>>>

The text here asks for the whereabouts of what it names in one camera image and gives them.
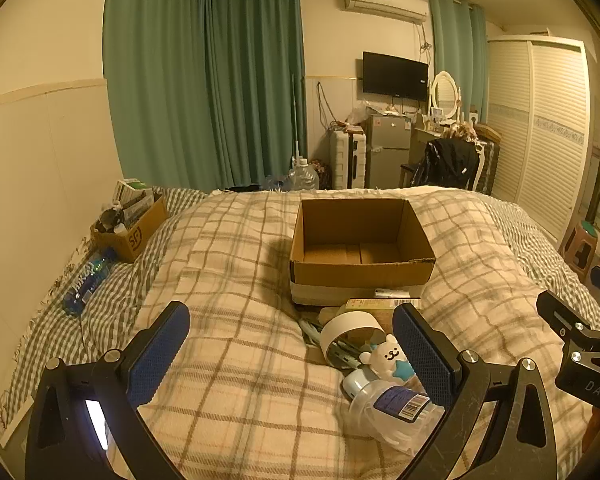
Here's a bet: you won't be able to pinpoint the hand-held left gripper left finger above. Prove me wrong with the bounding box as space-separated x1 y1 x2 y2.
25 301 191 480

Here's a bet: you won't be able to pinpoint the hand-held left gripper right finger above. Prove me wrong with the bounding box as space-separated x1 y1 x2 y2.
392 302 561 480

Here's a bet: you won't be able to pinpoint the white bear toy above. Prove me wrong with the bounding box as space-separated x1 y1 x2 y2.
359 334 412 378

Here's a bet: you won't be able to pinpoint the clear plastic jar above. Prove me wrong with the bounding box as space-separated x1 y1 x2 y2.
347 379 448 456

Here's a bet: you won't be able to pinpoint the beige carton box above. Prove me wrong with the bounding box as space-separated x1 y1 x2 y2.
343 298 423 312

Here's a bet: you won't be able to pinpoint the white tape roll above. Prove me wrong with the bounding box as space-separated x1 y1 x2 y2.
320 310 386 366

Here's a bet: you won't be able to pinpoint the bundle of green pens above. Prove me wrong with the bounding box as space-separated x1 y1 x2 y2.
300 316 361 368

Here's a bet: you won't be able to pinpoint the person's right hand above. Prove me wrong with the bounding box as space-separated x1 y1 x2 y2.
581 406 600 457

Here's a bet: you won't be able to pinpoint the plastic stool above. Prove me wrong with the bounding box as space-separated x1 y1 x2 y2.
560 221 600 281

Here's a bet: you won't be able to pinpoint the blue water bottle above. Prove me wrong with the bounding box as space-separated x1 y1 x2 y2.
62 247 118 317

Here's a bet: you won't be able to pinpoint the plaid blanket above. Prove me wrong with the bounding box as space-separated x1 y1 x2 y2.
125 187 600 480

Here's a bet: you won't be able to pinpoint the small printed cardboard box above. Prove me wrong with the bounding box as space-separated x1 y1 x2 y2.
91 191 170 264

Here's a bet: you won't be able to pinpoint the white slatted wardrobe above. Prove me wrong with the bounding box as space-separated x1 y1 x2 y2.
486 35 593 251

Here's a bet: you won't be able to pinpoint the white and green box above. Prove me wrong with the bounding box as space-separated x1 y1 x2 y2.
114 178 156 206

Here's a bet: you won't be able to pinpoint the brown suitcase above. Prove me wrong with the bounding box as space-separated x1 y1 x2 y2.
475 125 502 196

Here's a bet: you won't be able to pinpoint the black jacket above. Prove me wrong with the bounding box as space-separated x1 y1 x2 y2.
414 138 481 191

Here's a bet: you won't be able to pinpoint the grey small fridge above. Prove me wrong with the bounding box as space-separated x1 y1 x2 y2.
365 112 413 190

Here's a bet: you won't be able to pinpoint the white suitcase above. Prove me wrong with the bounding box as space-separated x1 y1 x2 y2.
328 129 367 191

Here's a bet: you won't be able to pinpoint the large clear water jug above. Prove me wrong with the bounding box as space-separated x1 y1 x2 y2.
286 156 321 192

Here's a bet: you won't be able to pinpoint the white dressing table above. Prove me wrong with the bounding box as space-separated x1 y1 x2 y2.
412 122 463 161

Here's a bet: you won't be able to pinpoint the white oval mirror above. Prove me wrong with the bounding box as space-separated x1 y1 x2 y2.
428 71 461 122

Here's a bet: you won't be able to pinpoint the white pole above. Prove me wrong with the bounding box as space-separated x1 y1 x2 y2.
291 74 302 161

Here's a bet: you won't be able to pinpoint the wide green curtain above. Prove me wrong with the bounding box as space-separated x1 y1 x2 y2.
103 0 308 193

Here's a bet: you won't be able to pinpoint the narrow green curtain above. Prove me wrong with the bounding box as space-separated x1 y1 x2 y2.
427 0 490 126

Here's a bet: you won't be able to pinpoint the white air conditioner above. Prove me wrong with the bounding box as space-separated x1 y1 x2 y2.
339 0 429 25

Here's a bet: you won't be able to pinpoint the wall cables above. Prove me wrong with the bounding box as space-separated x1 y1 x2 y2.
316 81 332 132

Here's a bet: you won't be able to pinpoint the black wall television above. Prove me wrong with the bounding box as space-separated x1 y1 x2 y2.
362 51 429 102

<<<

Aim of the exercise »
From the data above, write out everything exactly except the pictures.

Answer space »
The text here asks for the whereabouts of what it names in one camera image and gives them.
Here's a bet: you won't be able to pinpoint the hand-held left gripper left finger above. Prove me wrong with the bounding box as space-separated x1 y1 x2 y2.
25 301 191 480

Here's a bet: you won't be able to pinpoint the hand-held left gripper right finger above. Prove me wrong with the bounding box as space-separated x1 y1 x2 y2.
392 302 561 480

Here's a bet: you won't be able to pinpoint the white bear toy above. Prove me wrong with the bounding box as space-separated x1 y1 x2 y2.
359 334 412 378

Here's a bet: you won't be able to pinpoint the clear plastic jar above. Prove me wrong with the bounding box as space-separated x1 y1 x2 y2.
347 379 448 456

Here's a bet: you won't be able to pinpoint the beige carton box above. Prove me wrong with the bounding box as space-separated x1 y1 x2 y2.
343 298 423 312

Here's a bet: you won't be able to pinpoint the white tape roll above. Prove me wrong with the bounding box as space-separated x1 y1 x2 y2.
320 310 386 366

Here's a bet: you won't be able to pinpoint the bundle of green pens above. Prove me wrong with the bounding box as space-separated x1 y1 x2 y2.
300 316 361 368

Here's a bet: you won't be able to pinpoint the person's right hand above. Prove me wrong with the bounding box as space-separated x1 y1 x2 y2.
581 406 600 457

Here's a bet: you won't be able to pinpoint the plastic stool above. Prove me wrong with the bounding box as space-separated x1 y1 x2 y2.
560 221 600 281

Here's a bet: you won't be able to pinpoint the blue water bottle above. Prove me wrong with the bounding box as space-separated x1 y1 x2 y2.
62 247 118 317

Here's a bet: you won't be able to pinpoint the plaid blanket above. Prove me wrong with the bounding box as space-separated x1 y1 x2 y2.
125 187 600 480

Here's a bet: you won't be able to pinpoint the small printed cardboard box above. Prove me wrong with the bounding box as space-separated x1 y1 x2 y2.
91 191 170 264

Here's a bet: you won't be able to pinpoint the white slatted wardrobe above. Prove me wrong with the bounding box as space-separated x1 y1 x2 y2.
486 35 593 251

Here's a bet: you won't be able to pinpoint the white and green box above. Prove me wrong with the bounding box as space-separated x1 y1 x2 y2.
114 178 156 206

Here's a bet: you won't be able to pinpoint the brown suitcase above. Prove me wrong with the bounding box as space-separated x1 y1 x2 y2.
475 125 502 196

Here's a bet: you won't be able to pinpoint the black jacket above. Prove me wrong with the bounding box as space-separated x1 y1 x2 y2.
414 138 481 191

Here's a bet: you won't be able to pinpoint the grey small fridge above. Prove me wrong with the bounding box as space-separated x1 y1 x2 y2.
365 112 413 190

Here's a bet: you won't be able to pinpoint the white suitcase above. Prove me wrong with the bounding box as space-separated x1 y1 x2 y2.
328 129 367 191

Here's a bet: you won't be able to pinpoint the large clear water jug above. Prove me wrong with the bounding box as space-separated x1 y1 x2 y2.
286 156 321 192

Here's a bet: you won't be able to pinpoint the white dressing table above. Prove me wrong with the bounding box as space-separated x1 y1 x2 y2.
412 122 463 161

Here's a bet: you won't be able to pinpoint the white oval mirror above. Prove me wrong with the bounding box as space-separated x1 y1 x2 y2.
428 71 461 122

Here's a bet: you won't be able to pinpoint the white pole above. Prove me wrong with the bounding box as space-separated x1 y1 x2 y2.
291 74 302 161

Here's a bet: you won't be able to pinpoint the wide green curtain above. Prove me wrong with the bounding box as space-separated x1 y1 x2 y2.
103 0 308 193

Here's a bet: you won't be able to pinpoint the narrow green curtain above. Prove me wrong with the bounding box as space-separated x1 y1 x2 y2.
427 0 490 126

Here's a bet: you won't be able to pinpoint the white air conditioner above. Prove me wrong with the bounding box as space-separated x1 y1 x2 y2.
339 0 429 25

Here's a bet: you won't be able to pinpoint the wall cables above. Prove me wrong with the bounding box as space-separated x1 y1 x2 y2.
316 81 332 132

Here's a bet: you won't be able to pinpoint the black wall television above. Prove me wrong with the bounding box as space-separated x1 y1 x2 y2.
362 51 429 102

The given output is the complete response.